→ Your goal: From the entries below, return every line that includes the word "crate".

◇ ◇ ◇ ◇ ◇ ◇ ◇

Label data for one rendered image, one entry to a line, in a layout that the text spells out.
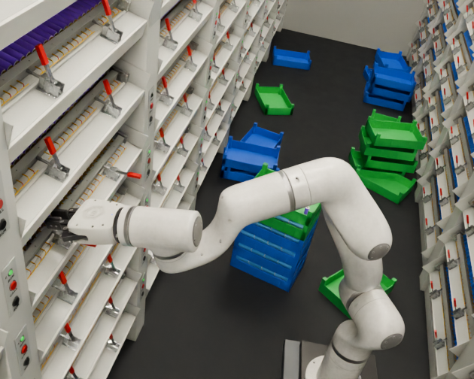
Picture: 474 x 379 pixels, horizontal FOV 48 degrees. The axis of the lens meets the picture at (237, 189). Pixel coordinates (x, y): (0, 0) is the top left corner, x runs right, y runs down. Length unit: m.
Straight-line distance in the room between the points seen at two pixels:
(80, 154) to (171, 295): 1.27
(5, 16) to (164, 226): 0.46
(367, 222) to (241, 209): 0.28
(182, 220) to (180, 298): 1.34
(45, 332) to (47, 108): 0.57
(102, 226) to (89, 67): 0.32
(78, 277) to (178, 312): 0.93
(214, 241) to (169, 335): 1.16
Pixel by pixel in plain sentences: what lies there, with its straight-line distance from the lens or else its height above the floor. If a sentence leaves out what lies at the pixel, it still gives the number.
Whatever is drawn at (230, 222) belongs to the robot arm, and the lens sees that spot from 1.08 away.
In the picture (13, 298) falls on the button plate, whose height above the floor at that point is 1.01.
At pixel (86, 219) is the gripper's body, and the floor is 1.05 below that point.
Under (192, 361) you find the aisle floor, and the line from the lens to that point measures 2.18.
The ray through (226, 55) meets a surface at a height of 0.73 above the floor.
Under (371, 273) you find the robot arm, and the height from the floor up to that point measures 0.89.
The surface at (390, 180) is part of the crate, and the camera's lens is 3.34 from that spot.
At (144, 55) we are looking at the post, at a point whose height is 1.21.
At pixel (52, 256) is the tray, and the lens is 1.23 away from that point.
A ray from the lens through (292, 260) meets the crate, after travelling 2.33.
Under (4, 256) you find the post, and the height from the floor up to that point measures 1.12.
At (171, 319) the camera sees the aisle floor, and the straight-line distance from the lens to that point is 2.29.
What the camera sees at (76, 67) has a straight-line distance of 1.12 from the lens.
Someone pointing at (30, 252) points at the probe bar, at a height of 0.96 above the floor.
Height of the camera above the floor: 1.81
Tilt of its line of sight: 38 degrees down
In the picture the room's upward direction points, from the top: 10 degrees clockwise
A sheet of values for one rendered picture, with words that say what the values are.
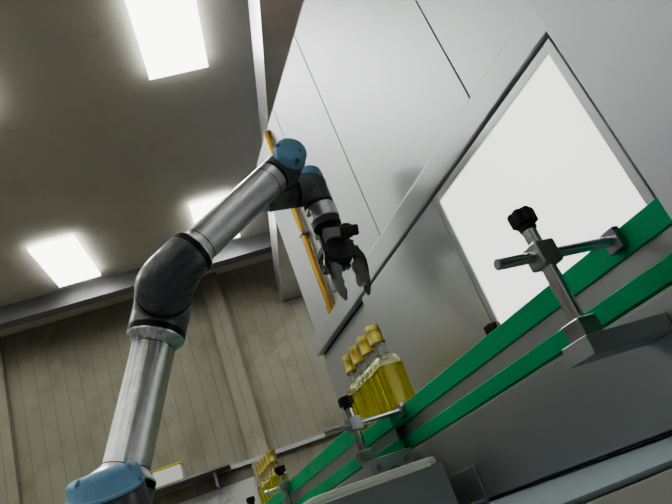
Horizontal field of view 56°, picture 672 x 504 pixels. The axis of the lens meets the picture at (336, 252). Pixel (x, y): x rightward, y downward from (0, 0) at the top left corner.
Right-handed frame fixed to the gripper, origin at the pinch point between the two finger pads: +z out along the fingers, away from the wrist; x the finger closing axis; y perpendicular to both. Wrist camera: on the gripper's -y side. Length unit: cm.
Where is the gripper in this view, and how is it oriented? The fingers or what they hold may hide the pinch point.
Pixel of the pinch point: (356, 290)
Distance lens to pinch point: 143.3
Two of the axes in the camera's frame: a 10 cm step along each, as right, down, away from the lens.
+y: -2.7, 5.0, 8.3
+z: 3.3, 8.5, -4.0
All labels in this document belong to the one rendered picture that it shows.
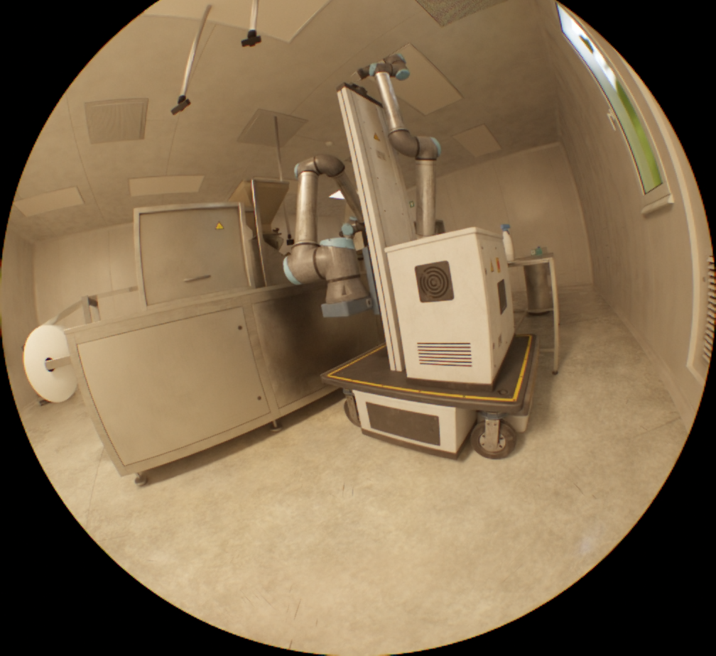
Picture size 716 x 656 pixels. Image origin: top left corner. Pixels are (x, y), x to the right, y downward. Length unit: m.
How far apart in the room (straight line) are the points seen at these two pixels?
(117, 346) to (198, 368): 0.40
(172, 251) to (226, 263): 0.32
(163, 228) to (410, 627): 1.78
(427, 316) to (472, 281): 0.20
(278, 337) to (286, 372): 0.20
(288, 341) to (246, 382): 0.32
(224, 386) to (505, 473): 1.24
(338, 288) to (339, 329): 0.59
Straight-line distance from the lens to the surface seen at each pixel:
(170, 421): 1.31
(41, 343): 1.70
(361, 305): 1.06
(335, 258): 1.05
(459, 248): 0.78
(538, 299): 3.14
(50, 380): 1.71
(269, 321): 1.34
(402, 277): 0.88
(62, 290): 5.74
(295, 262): 1.15
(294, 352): 1.41
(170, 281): 1.42
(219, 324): 1.25
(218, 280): 1.46
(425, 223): 1.44
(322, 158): 1.45
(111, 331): 1.25
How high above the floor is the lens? 0.75
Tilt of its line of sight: 4 degrees down
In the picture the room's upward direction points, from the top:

◇ ◇ ◇ ◇ ◇ ◇ ◇

→ Final answer:
The surface at (390, 180) is part of the crate, and the camera's lens is 3.34 from that spot.
A ray from the lens through (292, 260) meets the crate, after travelling 2.33.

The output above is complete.